**Work request**
Emit the data below verbatim, stripping out any pictures.
========================================================================
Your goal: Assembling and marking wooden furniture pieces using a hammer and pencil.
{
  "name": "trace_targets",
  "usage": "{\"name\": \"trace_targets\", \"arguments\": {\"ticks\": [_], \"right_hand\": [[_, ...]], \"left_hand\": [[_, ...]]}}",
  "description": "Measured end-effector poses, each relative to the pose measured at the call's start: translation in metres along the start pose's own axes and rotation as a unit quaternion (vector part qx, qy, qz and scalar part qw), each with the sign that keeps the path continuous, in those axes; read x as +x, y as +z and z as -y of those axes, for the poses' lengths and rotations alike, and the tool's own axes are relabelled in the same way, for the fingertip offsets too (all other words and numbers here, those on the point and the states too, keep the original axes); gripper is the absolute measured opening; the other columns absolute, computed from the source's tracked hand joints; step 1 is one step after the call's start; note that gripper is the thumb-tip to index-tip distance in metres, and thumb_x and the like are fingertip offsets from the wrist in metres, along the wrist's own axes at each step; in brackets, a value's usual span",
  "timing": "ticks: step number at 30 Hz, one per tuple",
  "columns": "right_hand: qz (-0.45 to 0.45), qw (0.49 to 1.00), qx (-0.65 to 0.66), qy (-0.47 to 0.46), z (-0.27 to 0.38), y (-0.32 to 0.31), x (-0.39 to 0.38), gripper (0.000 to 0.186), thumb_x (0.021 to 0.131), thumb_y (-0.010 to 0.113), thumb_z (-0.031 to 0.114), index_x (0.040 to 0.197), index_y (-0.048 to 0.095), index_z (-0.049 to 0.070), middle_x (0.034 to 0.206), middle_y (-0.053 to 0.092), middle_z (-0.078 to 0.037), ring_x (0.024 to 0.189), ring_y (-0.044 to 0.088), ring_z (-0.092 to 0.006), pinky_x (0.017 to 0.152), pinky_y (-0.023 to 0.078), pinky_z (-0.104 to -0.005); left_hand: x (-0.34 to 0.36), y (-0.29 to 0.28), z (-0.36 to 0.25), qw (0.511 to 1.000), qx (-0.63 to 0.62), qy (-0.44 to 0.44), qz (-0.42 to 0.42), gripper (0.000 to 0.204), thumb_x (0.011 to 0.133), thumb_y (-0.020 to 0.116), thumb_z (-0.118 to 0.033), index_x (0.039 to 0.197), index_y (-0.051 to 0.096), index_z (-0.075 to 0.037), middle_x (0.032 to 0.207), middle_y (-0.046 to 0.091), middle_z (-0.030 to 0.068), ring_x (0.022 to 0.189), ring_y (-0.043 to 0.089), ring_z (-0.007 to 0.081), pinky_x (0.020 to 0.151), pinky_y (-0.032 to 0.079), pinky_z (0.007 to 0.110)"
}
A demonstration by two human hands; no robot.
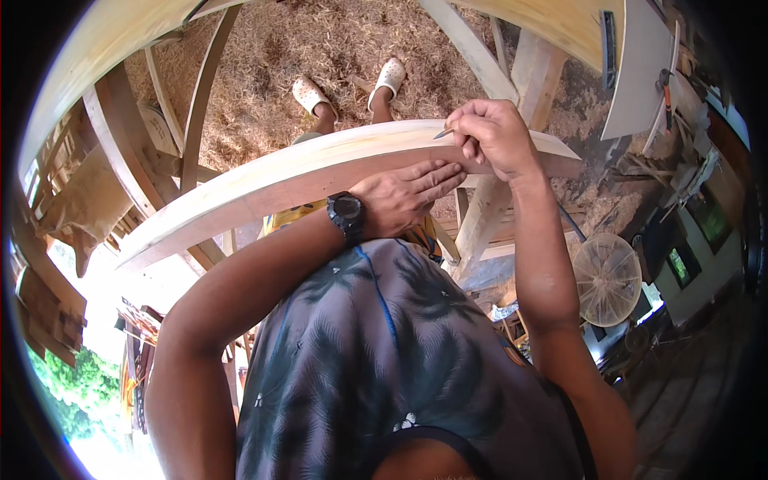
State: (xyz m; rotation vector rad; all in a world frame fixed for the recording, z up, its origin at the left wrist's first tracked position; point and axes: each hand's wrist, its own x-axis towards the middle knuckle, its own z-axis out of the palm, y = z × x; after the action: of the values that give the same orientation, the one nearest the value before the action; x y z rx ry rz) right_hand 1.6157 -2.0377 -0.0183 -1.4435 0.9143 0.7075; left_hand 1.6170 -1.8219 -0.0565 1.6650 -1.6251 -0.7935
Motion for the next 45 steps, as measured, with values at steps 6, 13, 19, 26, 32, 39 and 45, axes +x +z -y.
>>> {"name": "trace_targets", "arguments": {"ticks": [6, 13, 19, 26, 32, 39, 45], "right_hand": [[0.031, 0.999, -0.019, -0.001, -0.0044, -0.0004, -0.0027, 0.013, 0.086, 0.058, 0.005, 0.089, 0.067, -0.004, 0.067, 0.065, -0.005, 0.048, 0.055, -0.0048, 0.038, 0.039, -0.0183], [0.041, 0.999, -0.010, 0.012, -0.0020, -0.0009, -0.0023, 0.013, 0.087, 0.058, 0.005, 0.089, 0.066, -0.005, 0.068, 0.065, -0.006, 0.047, 0.055, -0.0057, 0.038, 0.038, -0.0187], [0.046, 0.999, -0.021, 0.002, -0.0047, -0.0013, -0.0002, 0.012, 0.087, 0.059, 0.004, 0.089, 0.067, -0.004, 0.068, 0.065, -0.006, 0.047, 0.054, -0.0060, 0.038, 0.038, -0.0189], [0.048, 0.998, -0.026, 0.007, -0.0029, -0.0006, -0.0009, 0.012, 0.086, 0.059, 0.005, 0.088, 0.067, -0.004, 0.066, 0.064, -0.006, 0.047, 0.055, -0.0056, 0.038, 0.038, -0.0191], [0.050, 0.998, -0.032, -0.002, -0.0047, -0.0015, 0.0003, 0.012, 0.086, 0.059, 0.005, 0.089, 0.067, -0.004, 0.065, 0.064, -0.005, 0.047, 0.055, -0.0055, 0.038, 0.038, -0.0195], [0.052, 0.998, -0.028, 0.000, -0.0049, -0.0012, 0.0006, 0.011, 0.086, 0.061, 0.006, 0.087, 0.067, -0.003, 0.066, 0.065, -0.006, 0.048, 0.056, -0.0055, 0.038, 0.038, -0.0193], [0.057, 0.997, -0.046, -0.011, -0.0056, -0.0036, 0.0027, 0.011, 0.087, 0.061, 0.005, 0.088, 0.067, -0.004, 0.066, 0.065, -0.006, 0.048, 0.056, -0.0056, 0.038, 0.038, -0.0191]], "left_hand": [[0.0029, 0.0046, 0.0031, 1.000, 0.001, 0.008, 0.006, 0.072, 0.088, 0.052, -0.020, 0.152, 0.026, 0.001, 0.160, 0.025, 0.0143, 0.150, 0.021, 0.0252, 0.124, 0.019, 0.037], [0.0031, 0.0074, 0.0019, 1.000, -0.011, 0.005, -0.008, 0.068, 0.088, 0.053, -0.015, 0.149, 0.031, 0.004, 0.159, 0.028, 0.0143, 0.149, 0.024, 0.0245, 0.124, 0.021, 0.039], [0.0017, 0.0054, 0.0018, 1.000, 0.000, -0.001, 0.023, 0.070, 0.092, 0.046, -0.020, 0.155, 0.020, -0.002, 0.159, 0.027, 0.0149, 0.150, 0.021, 0.0262, 0.122, 0.022, 0.034], [0.0029, 0.0042, 0.0022, 0.998, 0.044, 0.002, 0.037, 0.075, 0.090, 0.048, -0.023, 0.155, 0.018, -0.003, 0.159, 0.026, 0.0145, 0.150, 0.020, 0.0264, 0.122, 0.024, 0.033], [0.0030, 0.0010, 0.0010, 0.997, -0.073, -0.019, 0.023, 0.061, 0.091, 0.051, -0.011, 0.148, 0.033, 0.004, 0.159, 0.028, 0.0143, 0.148, 0.026, 0.0255, 0.123, 0.022, 0.039], [0.0016, 0.0078, 0.0026, 0.998, -0.004, -0.017, 0.053, 0.075, 0.088, 0.047, -0.019, 0.156, 0.017, -0.005, 0.161, 0.024, 0.0131, 0.150, 0.022, 0.0255, 0.115, 0.036, 0.030], [0.0049, 0.0001, 0.0012, 0.997, -0.066, -0.025, 0.043, 0.065, 0.092, 0.051, -0.014, 0.151, 0.028, 0.000, 0.160, 0.026, 0.0129, 0.149, 0.022, 0.0252, 0.123, 0.022, 0.037]]}}
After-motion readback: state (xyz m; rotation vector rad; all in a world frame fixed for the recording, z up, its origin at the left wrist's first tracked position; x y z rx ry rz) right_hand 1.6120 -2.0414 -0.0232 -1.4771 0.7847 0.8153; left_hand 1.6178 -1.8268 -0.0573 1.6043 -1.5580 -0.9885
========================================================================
**Your response**
Your goal: Assembling and marking wooden furniture pieces using a hammer and pencil.
{
  "name": "trace_targets",
  "usage": "{\"name\": \"trace_targets\", \"arguments\": {\"ticks\": [_], \"right_hand\": [[_, ...]], \"left_hand\": [[_, ...]]}}",
  "description": "Measured end-effector poses, each relative to the pose measured at the call's start: translation in metres along the start pose's own axes and rotation as a unit quaternion (vector part qx, qy, qz and scalar part qw), each with the sign that keeps the path continuous, in those axes; read x as +x, y as +z and z as -y of those axes, for the poses' lengths and rotations alike, and the tool's own axes are relabelled in the same way, for the fingertip offsets too (all other words and numbers here, those on the point and the states too, keep the original axes); gripper is the absolute measured opening; the other columns absolute, computed from the source's tracked hand joints; step 1 is one step after the call's start; note that gripper is the thumb-tip to index-tip distance in metres, and thumb_x and the like are fingertip offsets from the wrist in metres, along the wrist's own axes at each step; in brackets, a value's usual span",
  "timing": "ticks: step number at 30 Hz, one per tuple",
  "columns": "right_hand: qz (-0.45 to 0.45), qw (0.49 to 1.00), qx (-0.65 to 0.66), qy (-0.47 to 0.46), z (-0.27 to 0.38), y (-0.32 to 0.31), x (-0.39 to 0.38), gripper (0.000 to 0.186), thumb_x (0.021 to 0.131), thumb_y (-0.010 to 0.113), thumb_z (-0.031 to 0.114), index_x (0.040 to 0.197), index_y (-0.048 to 0.095), index_z (-0.049 to 0.070), middle_x (0.034 to 0.206), middle_y (-0.053 to 0.092), middle_z (-0.078 to 0.037), ring_x (0.024 to 0.189), ring_y (-0.044 to 0.088), ring_z (-0.092 to 0.006), pinky_x (0.017 to 0.152), pinky_y (-0.023 to 0.078), pinky_z (-0.104 to -0.005); left_hand: x (-0.34 to 0.36), y (-0.29 to 0.28), z (-0.36 to 0.25), qw (0.511 to 1.000), qx (-0.63 to 0.62), qy (-0.44 to 0.44), qz (-0.42 to 0.42), gripper (0.000 to 0.204), thumb_x (0.011 to 0.133), thumb_y (-0.020 to 0.116), thumb_z (-0.118 to 0.033), index_x (0.039 to 0.197), index_y (-0.051 to 0.096), index_z (-0.075 to 0.037), middle_x (0.032 to 0.207), middle_y (-0.046 to 0.091), middle_z (-0.030 to 0.068), ring_x (0.022 to 0.189), ring_y (-0.043 to 0.089), ring_z (-0.007 to 0.081), pinky_x (0.020 to 0.151), pinky_y (-0.032 to 0.079), pinky_z (0.007 to 0.110)"
}
A demonstration by two human hands; no robot.
State: (xyz m; rotation vector rad; all in a world frame fixed for the recording, z up, its origin at the left wrist's first tracked position; point and axes: each hand's wrist, its own x-axis towards the middle knuckle, its own z-axis out of the palm, y = z × x; after the action: of the values that give the same orientation, the one nearest the value before the action; x y z rx ry rz) right_hand 1.6157 -2.0377 -0.0183 -1.4435 0.9143 0.7075; left_hand 1.6170 -1.8219 -0.0565 1.6650 -1.6251 -0.7935
Motion for the next 45 steps, as measured, with values at steps 6, 13, 19, 26, 32, 39 and 45, axes +x +z -y.
>>> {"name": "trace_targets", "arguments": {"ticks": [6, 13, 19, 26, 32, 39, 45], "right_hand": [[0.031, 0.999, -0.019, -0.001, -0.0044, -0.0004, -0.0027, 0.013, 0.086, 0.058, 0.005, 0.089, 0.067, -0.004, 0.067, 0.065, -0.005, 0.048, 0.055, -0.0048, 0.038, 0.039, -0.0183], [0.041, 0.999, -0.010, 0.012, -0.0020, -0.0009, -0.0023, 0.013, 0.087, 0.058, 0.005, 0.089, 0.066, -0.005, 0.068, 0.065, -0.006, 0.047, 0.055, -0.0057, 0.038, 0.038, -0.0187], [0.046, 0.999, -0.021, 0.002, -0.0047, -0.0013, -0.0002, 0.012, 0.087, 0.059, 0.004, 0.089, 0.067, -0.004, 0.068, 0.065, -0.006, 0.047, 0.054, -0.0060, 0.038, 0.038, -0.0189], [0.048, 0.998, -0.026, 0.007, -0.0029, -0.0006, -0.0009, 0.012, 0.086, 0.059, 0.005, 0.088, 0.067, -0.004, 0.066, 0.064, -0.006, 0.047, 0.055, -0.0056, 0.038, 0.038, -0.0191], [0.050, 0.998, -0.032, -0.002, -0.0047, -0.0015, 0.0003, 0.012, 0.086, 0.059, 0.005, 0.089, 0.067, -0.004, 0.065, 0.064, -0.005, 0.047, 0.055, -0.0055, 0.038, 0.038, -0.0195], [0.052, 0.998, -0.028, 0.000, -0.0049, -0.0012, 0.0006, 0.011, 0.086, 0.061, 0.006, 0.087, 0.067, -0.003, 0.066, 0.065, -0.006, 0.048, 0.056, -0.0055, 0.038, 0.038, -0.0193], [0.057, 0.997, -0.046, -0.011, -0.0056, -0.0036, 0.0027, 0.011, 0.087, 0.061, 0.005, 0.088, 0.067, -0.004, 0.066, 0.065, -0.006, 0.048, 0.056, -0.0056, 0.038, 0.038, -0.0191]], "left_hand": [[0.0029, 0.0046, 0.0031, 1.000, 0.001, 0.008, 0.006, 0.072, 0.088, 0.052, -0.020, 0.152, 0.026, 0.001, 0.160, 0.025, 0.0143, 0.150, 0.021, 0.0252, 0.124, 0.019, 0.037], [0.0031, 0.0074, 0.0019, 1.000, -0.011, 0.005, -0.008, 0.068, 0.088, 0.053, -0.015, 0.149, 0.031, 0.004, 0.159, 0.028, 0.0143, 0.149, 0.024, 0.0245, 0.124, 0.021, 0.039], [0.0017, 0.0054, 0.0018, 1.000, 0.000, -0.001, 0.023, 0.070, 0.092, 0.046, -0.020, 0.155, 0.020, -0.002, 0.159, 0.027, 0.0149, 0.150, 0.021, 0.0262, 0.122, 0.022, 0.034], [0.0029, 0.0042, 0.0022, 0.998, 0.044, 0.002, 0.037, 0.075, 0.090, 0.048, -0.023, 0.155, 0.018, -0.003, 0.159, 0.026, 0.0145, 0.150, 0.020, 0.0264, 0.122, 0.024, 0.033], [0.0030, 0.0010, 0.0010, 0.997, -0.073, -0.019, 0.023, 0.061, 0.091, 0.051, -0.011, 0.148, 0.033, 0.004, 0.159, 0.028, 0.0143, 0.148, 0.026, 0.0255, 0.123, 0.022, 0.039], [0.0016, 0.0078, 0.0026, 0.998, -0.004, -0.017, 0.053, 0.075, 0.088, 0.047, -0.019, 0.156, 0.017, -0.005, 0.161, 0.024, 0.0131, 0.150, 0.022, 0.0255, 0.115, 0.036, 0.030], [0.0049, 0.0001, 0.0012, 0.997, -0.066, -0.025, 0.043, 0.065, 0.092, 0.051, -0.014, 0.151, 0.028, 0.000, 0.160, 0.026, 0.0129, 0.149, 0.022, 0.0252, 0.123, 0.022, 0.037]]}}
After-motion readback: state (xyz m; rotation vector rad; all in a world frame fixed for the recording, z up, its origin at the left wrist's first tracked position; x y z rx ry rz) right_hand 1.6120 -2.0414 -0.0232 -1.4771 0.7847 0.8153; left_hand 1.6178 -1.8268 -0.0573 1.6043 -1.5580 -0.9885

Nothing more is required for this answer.